* _Work to be completed_: Every line in the records below that holds "green" must be identified and copied.

* _Data in this exercise_:
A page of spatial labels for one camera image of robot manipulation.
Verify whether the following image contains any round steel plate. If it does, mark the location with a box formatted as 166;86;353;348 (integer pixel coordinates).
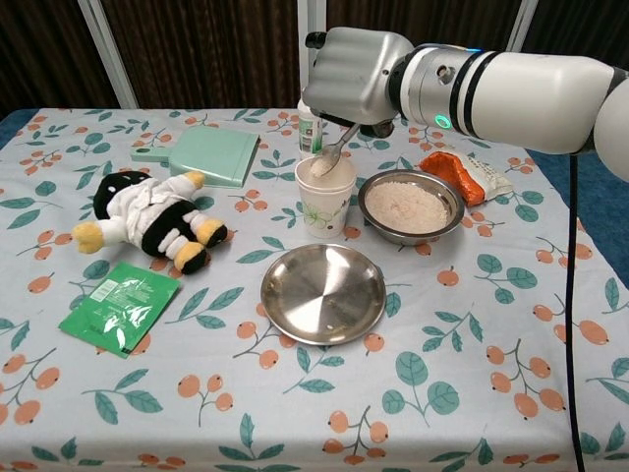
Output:
259;244;388;345

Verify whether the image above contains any mint green dustpan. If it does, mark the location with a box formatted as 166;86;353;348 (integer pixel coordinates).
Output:
130;126;260;190

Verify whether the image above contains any metal bowl with grains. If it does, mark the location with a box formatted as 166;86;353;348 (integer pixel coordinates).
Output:
357;169;466;247

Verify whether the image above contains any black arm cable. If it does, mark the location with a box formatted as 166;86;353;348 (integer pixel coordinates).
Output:
563;150;589;472

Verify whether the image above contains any small white bottle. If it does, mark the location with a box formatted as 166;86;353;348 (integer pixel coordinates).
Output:
296;96;324;159

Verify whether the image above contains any metal spoon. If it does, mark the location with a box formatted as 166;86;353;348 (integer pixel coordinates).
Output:
309;122;363;178

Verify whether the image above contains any floral tablecloth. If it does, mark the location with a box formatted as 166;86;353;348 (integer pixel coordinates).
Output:
0;107;629;472

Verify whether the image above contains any white floral paper cup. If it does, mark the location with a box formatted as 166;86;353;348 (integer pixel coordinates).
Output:
294;155;358;241

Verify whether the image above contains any green foil sachet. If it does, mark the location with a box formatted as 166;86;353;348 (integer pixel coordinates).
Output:
57;261;181;359

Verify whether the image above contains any orange white snack packet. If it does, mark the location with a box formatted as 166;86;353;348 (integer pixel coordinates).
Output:
419;150;514;207

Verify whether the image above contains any black white plush doll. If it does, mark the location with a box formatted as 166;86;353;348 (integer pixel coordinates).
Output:
71;170;228;275

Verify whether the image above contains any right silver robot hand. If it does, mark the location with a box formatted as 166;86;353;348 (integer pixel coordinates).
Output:
300;27;417;140

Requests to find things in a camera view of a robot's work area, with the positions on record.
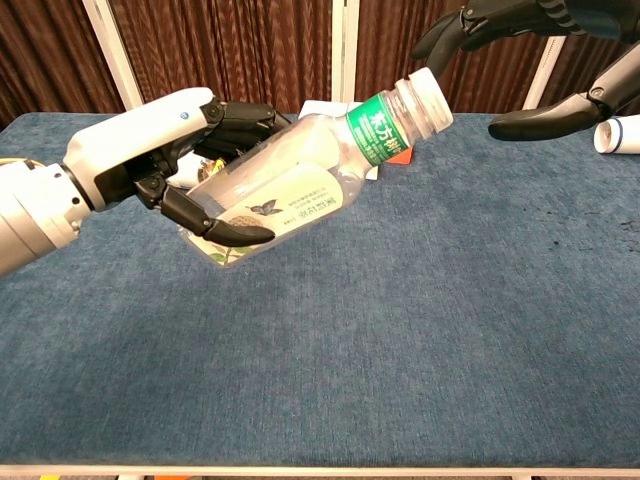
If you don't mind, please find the white upright frame post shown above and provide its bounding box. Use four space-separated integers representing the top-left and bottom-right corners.
331 0 359 109

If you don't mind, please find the white bottle cap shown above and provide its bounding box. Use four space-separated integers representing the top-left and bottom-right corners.
407 67 455 140

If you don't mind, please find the white slanted frame post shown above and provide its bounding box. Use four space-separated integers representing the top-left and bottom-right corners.
521 33 569 116
81 0 147 115

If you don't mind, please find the clear plastic water bottle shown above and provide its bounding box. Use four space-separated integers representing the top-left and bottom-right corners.
172 79 444 270

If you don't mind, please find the light blue cube block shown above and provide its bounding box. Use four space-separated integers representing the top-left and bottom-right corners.
301 99 351 121

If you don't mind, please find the brown curtain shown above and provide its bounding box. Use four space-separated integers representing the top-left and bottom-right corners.
0 0 640 127

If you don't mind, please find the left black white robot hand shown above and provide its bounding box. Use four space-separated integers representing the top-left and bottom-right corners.
62 87 294 248

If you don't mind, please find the blue table cloth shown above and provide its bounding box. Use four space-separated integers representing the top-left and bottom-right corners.
0 112 640 469

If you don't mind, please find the yellow white snack bag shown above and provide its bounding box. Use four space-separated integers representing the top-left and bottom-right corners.
167 152 237 190

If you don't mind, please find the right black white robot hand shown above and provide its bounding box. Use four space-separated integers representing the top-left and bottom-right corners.
412 0 640 142

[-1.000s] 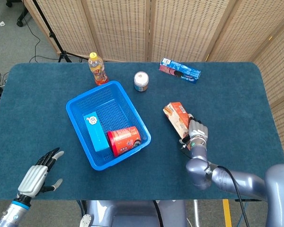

* _Result of this task_:
Verify whether the image above contains any mint green dustpan. If it does, mark the location with a box formatted as 166;86;353;348 (integer pixel coordinates).
Verify whether the image above contains any green foil sachet. If it does, mark the location with a box formatted as 166;86;353;348 (integer pixel coordinates).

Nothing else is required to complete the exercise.